Their sleep was more disturbed during the night and they had more problems functioning during the day as a result.

Neta Ram-Vlasov, the study’s first author, said:

“Visually creative people reported disturbed sleep leading to difficulties in daytime functioning.

In the case of verbally creative people, we found that they sleep more hours and go to sleep and get up later.

In other words, the two types of creativity were associated with different sleep patterns.

This strengthens the hypothesis that the processing and expression of visual creativity involves different psychobiological mechanisms to those found in verbal creativity.”

The study included 37 students, half of whom were studying art, and the other half were concentrating on the social sciences.

All had their sleep measured and recorded as well as taking tests of visual and verbal creativity.

Those who were more creative — no matter what they studied — slept the worst.
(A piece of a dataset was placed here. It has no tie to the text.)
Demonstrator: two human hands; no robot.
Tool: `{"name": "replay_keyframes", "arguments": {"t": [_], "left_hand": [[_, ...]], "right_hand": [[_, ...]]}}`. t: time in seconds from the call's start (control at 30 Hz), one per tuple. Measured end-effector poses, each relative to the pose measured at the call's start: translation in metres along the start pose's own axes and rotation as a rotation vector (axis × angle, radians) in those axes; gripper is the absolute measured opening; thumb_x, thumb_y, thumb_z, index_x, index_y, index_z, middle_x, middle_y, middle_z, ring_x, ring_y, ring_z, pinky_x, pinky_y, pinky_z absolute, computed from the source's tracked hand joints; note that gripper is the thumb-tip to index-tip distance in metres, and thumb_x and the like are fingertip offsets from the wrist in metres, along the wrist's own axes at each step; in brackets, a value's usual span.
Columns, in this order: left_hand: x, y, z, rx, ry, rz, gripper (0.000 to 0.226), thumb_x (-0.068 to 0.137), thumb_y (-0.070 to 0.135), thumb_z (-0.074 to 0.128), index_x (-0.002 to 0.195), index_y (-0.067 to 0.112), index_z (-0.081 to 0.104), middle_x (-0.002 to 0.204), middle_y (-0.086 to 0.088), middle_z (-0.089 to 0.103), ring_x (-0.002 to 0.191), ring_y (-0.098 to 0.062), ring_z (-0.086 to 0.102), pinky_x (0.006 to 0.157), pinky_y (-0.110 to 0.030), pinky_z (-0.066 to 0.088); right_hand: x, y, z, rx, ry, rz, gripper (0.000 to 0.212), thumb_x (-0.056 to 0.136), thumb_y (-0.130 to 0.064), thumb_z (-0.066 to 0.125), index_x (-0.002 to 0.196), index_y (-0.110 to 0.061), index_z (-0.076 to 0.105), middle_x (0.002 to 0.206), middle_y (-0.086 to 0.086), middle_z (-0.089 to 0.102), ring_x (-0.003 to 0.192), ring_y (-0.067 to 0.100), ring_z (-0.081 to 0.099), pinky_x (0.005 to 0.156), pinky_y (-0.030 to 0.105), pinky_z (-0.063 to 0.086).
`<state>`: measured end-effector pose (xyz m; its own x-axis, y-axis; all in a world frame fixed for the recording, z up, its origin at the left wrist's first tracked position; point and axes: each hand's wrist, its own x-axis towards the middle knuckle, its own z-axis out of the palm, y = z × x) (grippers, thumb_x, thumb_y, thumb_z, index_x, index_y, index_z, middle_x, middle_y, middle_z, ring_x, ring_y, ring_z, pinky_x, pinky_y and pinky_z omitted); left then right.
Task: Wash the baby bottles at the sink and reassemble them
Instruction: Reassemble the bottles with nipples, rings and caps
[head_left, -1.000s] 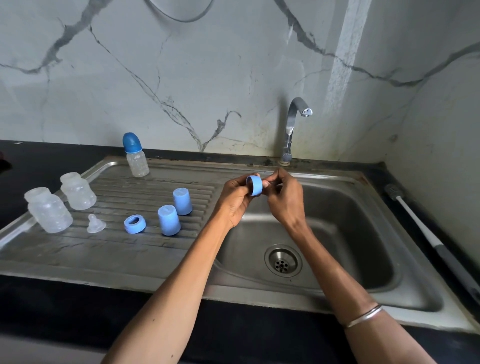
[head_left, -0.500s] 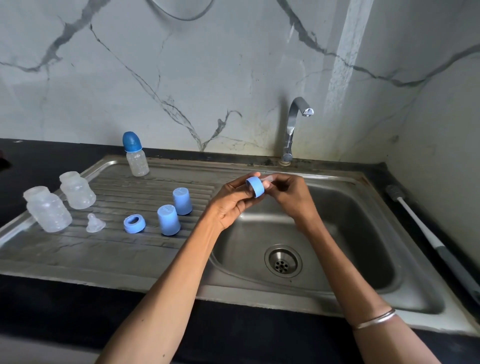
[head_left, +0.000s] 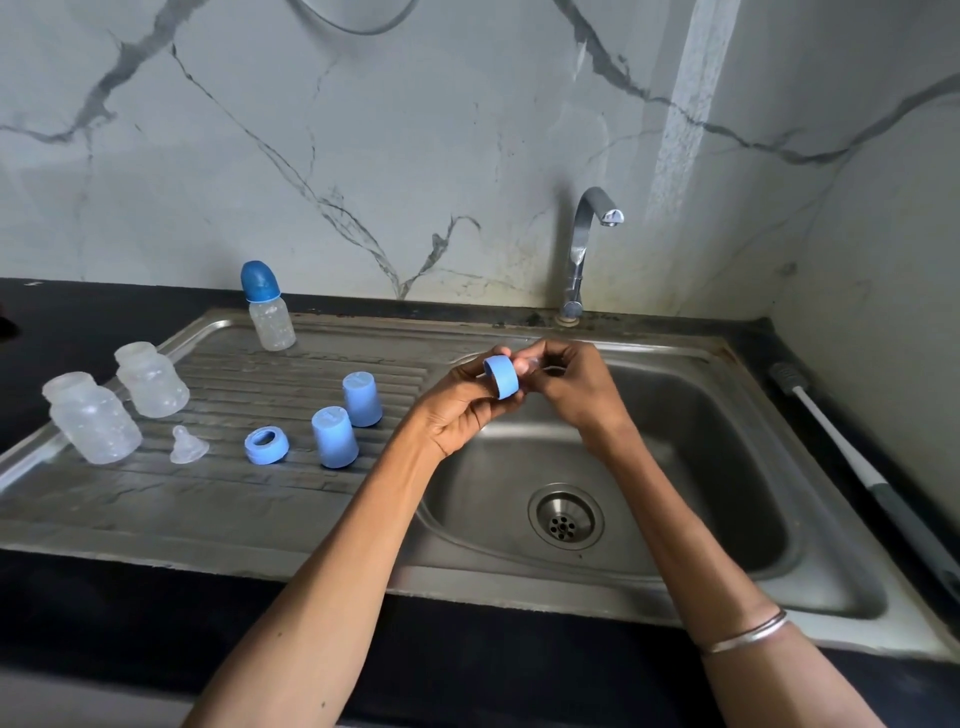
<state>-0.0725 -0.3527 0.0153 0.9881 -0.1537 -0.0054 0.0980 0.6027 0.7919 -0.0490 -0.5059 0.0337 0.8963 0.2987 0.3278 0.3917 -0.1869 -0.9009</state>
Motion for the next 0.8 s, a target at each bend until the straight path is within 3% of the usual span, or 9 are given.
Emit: {"name": "replay_keyframes", "arguments": {"t": [0.07,0.23,0.33,0.4,0.5,0.6,0.67,0.8], "left_hand": [[0.0019,-0.0011,-0.0011,-0.007,-0.014,-0.005,0.058,0.089,-0.023,0.041,0.069,0.017,0.078,0.080,-0.008,0.074,0.073,-0.020,0.073,0.066,-0.028,0.061],[0.0033,-0.0032,-0.0035,0.011,-0.026,-0.010,0.055,0.089,-0.021,0.044,0.068,0.017,0.078,0.080,-0.007,0.074,0.072,-0.022,0.073,0.065,-0.027,0.061],[0.0015,-0.0013,-0.0035,-0.008,-0.048,-0.016,0.030,0.064,-0.011,0.071,0.071,0.017,0.078,0.082,-0.009,0.073,0.074,-0.024,0.073,0.064,-0.027,0.060],[0.0015,-0.0014,-0.0053,-0.014,-0.071,-0.025,0.029,0.055,-0.007,0.077,0.073,0.016,0.078,0.084,-0.011,0.073,0.075,-0.025,0.073,0.065,-0.028,0.060],[0.0014,-0.0020,-0.0053,0.002,-0.064,-0.019,0.038,0.073,-0.017,0.060,0.069,0.017,0.077,0.083,-0.009,0.073,0.074,-0.022,0.073,0.066,-0.027,0.061],[0.0015,0.0001,-0.0020,-0.041,-0.081,0.015,0.055,0.087,-0.022,0.041,0.069,0.014,0.077,0.087,-0.010,0.075,0.081,-0.020,0.074,0.074,-0.029,0.062],[0.0033,0.0015,-0.0010,-0.046,-0.064,0.030,0.049,0.083,-0.022,0.045,0.072,0.012,0.078,0.089,-0.011,0.075,0.084,-0.020,0.074,0.077,-0.031,0.062],[0.0050,-0.0012,0.0008,-0.080,-0.024,0.020,0.028,0.074,-0.011,0.059,0.075,0.013,0.075,0.088,-0.013,0.071,0.081,-0.022,0.072,0.074,-0.028,0.061]], "right_hand": [[0.0002,-0.0020,0.0021,-0.045,0.021,-0.001,0.013,0.087,-0.008,0.069,0.083,-0.019,0.074,0.076,-0.001,0.073,0.072,0.013,0.070,0.077,0.033,0.058],[-0.0010,-0.0039,-0.0001,-0.127,0.035,0.020,0.011,0.090,-0.012,0.068,0.086,-0.019,0.074,0.075,-0.002,0.074,0.073,0.011,0.071,0.077,0.031,0.058],[-0.0021,-0.0045,-0.0001,-0.114,0.015,0.038,0.011,0.091,-0.012,0.067,0.087,-0.020,0.074,0.077,-0.003,0.074,0.076,0.012,0.071,0.079,0.032,0.058],[-0.0018,-0.0033,-0.0007,-0.096,0.005,0.053,0.011,0.091,-0.012,0.066,0.087,-0.019,0.074,0.077,-0.004,0.073,0.076,0.012,0.070,0.079,0.031,0.058],[-0.0028,-0.0037,-0.0005,-0.085,0.006,0.043,0.012,0.092,-0.012,0.065,0.088,-0.018,0.074,0.076,-0.007,0.073,0.076,0.010,0.070,0.077,0.027,0.056],[-0.0042,-0.0068,0.0024,-0.125,0.095,-0.012,0.012,0.090,-0.010,0.066,0.088,-0.017,0.075,0.079,-0.009,0.073,0.076,0.002,0.069,0.070,0.012,0.050],[-0.0047,-0.0085,0.0044,-0.179,0.167,-0.041,0.013,0.088,-0.009,0.067,0.085,-0.018,0.075,0.079,-0.013,0.072,0.076,-0.003,0.067,0.067,0.007,0.047],[-0.0044,-0.0057,0.0046,-0.187,0.172,-0.053,0.011,0.088,-0.010,0.067,0.087,-0.018,0.074,0.082,-0.012,0.073,0.079,-0.002,0.068,0.072,0.013,0.052]]}}
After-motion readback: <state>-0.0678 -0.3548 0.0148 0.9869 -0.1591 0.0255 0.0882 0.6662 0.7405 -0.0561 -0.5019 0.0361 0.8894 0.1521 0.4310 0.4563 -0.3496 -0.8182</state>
The art students, though, tended to sleep the most, but this did not mean they felt the most rested the next day.

This could suggest their sleep quality is not what it could be.
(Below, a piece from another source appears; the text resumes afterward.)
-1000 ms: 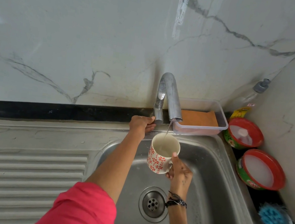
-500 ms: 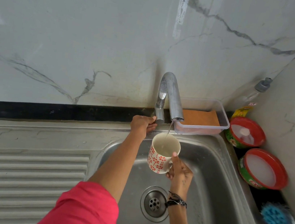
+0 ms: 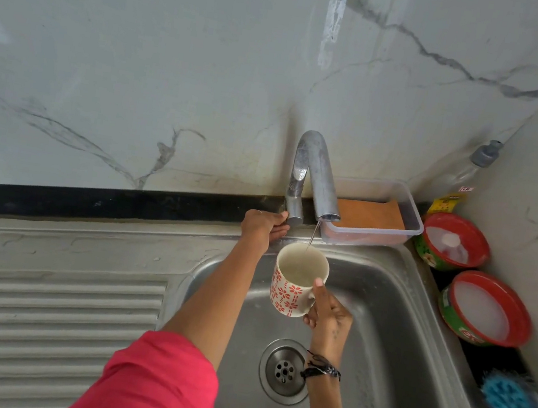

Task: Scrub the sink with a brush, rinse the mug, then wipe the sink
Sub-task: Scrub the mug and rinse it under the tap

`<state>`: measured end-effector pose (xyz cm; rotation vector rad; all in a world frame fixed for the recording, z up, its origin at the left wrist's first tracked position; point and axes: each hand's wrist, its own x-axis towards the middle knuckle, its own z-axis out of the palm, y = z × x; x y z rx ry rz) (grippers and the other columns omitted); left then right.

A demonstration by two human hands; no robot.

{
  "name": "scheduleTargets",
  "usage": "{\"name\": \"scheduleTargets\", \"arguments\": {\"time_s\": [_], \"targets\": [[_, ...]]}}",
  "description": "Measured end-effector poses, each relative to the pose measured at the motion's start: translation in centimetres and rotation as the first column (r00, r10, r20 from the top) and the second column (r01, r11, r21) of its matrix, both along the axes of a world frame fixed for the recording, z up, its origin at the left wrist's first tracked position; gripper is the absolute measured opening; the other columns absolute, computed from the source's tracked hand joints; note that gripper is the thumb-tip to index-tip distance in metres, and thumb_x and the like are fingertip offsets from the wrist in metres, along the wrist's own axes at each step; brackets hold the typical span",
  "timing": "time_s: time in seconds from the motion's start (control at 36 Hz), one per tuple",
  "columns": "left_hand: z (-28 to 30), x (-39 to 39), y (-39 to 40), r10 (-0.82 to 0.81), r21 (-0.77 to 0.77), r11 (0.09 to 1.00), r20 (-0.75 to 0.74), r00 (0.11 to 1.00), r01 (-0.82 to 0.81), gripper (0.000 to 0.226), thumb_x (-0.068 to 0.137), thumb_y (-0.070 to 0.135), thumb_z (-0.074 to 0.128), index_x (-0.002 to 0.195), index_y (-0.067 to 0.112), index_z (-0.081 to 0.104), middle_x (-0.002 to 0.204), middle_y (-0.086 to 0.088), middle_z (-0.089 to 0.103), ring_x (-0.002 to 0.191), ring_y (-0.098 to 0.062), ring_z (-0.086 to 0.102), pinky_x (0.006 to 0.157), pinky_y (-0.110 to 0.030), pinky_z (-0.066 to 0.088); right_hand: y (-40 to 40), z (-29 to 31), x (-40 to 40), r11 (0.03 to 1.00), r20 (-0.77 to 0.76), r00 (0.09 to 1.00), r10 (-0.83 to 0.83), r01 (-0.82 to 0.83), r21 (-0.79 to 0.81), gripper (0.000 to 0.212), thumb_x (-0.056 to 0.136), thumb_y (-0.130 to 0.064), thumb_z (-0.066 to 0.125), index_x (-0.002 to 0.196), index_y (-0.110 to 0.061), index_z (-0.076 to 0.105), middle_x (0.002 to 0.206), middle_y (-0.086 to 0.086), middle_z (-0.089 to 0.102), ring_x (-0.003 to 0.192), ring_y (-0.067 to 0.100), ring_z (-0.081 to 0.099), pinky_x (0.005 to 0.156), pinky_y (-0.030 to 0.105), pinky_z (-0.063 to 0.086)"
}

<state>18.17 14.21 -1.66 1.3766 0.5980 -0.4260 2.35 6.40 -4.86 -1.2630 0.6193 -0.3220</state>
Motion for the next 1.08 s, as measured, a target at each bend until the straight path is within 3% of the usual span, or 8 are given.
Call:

It is not known exactly why creative people may have worse sleep, but the study’s authors speculate:

“It is possible that a ‘surplus’ of visual creativity makes the individual more alert, and this could lead to sleep disturbances.

On the other hand, it is possible that it is protracted sleep among verbally creativity individuals that facilitates processes that support the creative process while they are awake.

In any case, these findings are further evidence of the fact that creativity is not a uniform concept.

Visual creativity is activated by — and activates — different cerebral mechanisms than verbal creativity.”

The study was published in the journal Psychology of Aesthetics, Creativity, and the Arts (Ram-Vlasov et al., 2016).